(WHAT THE EXERCISE ASKS)
Write the entries out in full, matching them exactly.

Items from a dataset
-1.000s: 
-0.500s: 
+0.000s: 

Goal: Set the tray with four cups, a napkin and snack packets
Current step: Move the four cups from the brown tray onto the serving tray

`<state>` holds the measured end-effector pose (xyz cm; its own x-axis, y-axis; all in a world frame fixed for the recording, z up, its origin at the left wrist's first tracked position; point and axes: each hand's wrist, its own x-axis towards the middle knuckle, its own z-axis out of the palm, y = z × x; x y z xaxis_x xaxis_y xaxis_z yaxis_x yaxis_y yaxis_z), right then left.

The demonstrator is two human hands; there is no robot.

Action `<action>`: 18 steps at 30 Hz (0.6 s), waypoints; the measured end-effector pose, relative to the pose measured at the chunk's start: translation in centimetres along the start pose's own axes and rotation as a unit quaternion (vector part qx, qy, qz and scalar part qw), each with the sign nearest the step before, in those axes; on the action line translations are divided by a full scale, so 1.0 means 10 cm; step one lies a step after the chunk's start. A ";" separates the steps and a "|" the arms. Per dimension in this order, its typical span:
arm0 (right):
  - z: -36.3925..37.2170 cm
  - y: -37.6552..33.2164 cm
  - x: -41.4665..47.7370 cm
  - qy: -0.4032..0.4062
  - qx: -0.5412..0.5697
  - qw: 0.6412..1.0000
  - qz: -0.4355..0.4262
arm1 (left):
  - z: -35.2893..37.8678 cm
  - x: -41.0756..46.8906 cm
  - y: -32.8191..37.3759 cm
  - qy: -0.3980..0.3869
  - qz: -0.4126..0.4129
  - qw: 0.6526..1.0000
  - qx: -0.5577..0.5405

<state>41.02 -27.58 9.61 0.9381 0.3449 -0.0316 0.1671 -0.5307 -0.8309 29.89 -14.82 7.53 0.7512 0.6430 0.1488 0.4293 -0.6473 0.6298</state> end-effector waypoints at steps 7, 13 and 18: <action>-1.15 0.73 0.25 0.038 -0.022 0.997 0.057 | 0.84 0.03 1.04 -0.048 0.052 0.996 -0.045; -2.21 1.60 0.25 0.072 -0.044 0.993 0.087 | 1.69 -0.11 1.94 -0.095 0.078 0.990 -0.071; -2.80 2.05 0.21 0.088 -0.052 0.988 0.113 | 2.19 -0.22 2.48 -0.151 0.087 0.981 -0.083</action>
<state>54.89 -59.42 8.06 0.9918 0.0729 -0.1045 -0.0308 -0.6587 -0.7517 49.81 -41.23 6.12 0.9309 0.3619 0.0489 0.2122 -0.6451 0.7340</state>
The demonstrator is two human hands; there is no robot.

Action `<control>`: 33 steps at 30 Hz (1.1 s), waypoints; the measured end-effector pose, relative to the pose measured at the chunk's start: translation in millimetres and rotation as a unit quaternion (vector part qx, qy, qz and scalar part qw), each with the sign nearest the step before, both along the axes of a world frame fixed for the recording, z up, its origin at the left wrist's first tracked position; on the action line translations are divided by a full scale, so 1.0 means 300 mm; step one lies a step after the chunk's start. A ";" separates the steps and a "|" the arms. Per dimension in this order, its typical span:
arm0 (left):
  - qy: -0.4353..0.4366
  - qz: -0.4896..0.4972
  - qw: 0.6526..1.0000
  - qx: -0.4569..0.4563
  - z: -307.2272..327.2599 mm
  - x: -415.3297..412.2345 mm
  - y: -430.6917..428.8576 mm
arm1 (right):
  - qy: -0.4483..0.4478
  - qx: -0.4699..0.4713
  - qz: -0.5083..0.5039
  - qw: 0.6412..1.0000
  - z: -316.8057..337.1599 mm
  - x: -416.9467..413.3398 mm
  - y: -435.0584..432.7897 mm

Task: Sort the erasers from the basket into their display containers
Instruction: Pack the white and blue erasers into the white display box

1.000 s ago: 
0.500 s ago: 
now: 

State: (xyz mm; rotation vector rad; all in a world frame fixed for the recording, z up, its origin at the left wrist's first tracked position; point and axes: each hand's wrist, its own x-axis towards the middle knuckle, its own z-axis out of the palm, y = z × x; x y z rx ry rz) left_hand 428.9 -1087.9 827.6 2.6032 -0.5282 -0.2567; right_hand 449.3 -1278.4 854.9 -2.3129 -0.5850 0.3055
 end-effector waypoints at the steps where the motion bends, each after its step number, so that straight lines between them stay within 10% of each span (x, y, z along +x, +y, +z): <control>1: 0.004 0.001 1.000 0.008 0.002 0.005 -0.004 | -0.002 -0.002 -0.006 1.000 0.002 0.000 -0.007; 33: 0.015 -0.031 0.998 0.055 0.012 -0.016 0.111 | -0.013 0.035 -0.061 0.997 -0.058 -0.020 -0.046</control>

(SOLUTION)
-1.000s: 
-0.500s: 
+0.000s: 

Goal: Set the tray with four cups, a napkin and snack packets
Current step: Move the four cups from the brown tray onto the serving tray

`<state>` holds the measured end-effector pose (xyz cm; its own x-axis, y-axis; all in a world frame fixed for the recording, z up, its origin at the left wrist's first tracked position; point and axes: each hand's wrist, its own x-axis towards the middle knuckle, its own z-axis out of the palm, y = z × x; x y z xaxis_x xaxis_y xaxis_z yaxis_x yaxis_y yaxis_z), right then left.

The demonstrator is two human hands; there is no robot.

Action `<action>`: 18 steps at 30 Hz (0.6 s), waypoints; the measured end-effector pose, relative to the pose measured at the chunk's start: translation in centimetres along the start pose's own axes and rotation as a unit quaternion (vector part qx, qy, qz and scalar part qw), each with the sign nearest the step before, in those axes; on the action line translations are divided by a full scale, so 1.0 means 10 cm; step one lies a step after the chunk's start. A ";" separates the steps and a "|" the arms. Per dimension in this order, its typical span:
arm0 (right):
  - z: -36.3925..37.2170 cm
  - y: -37.6552..33.2164 cm
  - x: -41.4665..47.7370 cm
  - qy: -0.4032..0.4062
  - qx: -0.5412..0.5697
  - qw: 0.6412..1.0000
  - qz: -0.4355..0.4262
arm1 (left):
  - z: -35.2893..37.8678 cm
  - x: -41.0756..46.8906 cm
  - y: -32.8191..37.3759 cm
  - qy: -0.3980..0.3869
  - qz: -0.4126..0.4129
  - qw: 0.6526..1.0000
  - qx: -0.5577..0.5405

<state>41.02 -27.58 9.61 0.9381 0.3449 -0.0316 0.1671 -0.5307 -0.8309 29.89 -14.82 7.53 0.7512 0.6430 0.1488 0.4293 -0.6473 0.6298</state> end-effector waypoints at steps 7, 13 and 18: <action>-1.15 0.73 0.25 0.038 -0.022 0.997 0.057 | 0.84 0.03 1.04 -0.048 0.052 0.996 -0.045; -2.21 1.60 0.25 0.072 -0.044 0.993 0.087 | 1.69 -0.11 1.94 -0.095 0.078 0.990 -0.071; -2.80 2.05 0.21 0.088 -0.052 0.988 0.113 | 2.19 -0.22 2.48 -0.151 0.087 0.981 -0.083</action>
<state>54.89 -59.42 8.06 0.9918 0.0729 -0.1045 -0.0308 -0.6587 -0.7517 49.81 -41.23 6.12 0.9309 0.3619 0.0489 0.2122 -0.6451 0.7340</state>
The demonstrator is two human hands; there is no robot.

Action `<control>`: 33 steps at 30 Hz (1.1 s), waypoints; the measured end-effector pose, relative to the pose measured at the chunk's start: translation in millimetres and rotation as a unit quaternion (vector part qx, qy, qz and scalar part qw), each with the sign nearest the step before, both along the axes of a world frame fixed for the recording, z up, its origin at the left wrist's first tracked position; on the action line translations are divided by a full scale, so 1.0 means 300 mm; step one lies a step after the chunk's start. A ";" separates the steps and a "|" the arms. Per dimension in this order, its typical span:
arm0 (left):
  - qy: -0.4353..0.4366
  - qz: -0.4896..0.4972
  - qw: 0.6526..1.0000
  - qx: -0.4569..0.4563
  - z: -307.2272..327.2599 mm
  - x: -415.3297..412.2345 mm
  - y: -430.6917..428.8576 mm
arm1 (right):
  - qy: -0.4483..0.4478
  - qx: -0.4699..0.4713
  - qz: -0.5083..0.5039
  - qw: 0.6412..1.0000
  - z: -316.8057..337.1599 mm
  - x: -416.9467..413.3398 mm
  - y: -435.0584..432.7897 mm

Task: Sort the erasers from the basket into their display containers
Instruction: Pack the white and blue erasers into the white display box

1.000 s ago: 
0.500 s ago: 
now: 

State: (xyz mm; rotation vector rad; all in a world frame fixed for the recording, z up, its origin at the left wrist's first tracked position; point and axes: each hand's wrist, its own x-axis towards the middle knuckle, its own z-axis out of the palm, y = z × x; x y z rx ry rz) left_hand 428.9 -1087.9 827.6 2.6032 -0.5282 -0.2567; right_hand 449.3 -1278.4 854.9 -2.3129 -0.5850 0.3055
 end-effector waypoints at the steps where the motion bends, each after its step number, so that straight lines between them stay within 10% of each span (x, y, z along +x, +y, +z): <control>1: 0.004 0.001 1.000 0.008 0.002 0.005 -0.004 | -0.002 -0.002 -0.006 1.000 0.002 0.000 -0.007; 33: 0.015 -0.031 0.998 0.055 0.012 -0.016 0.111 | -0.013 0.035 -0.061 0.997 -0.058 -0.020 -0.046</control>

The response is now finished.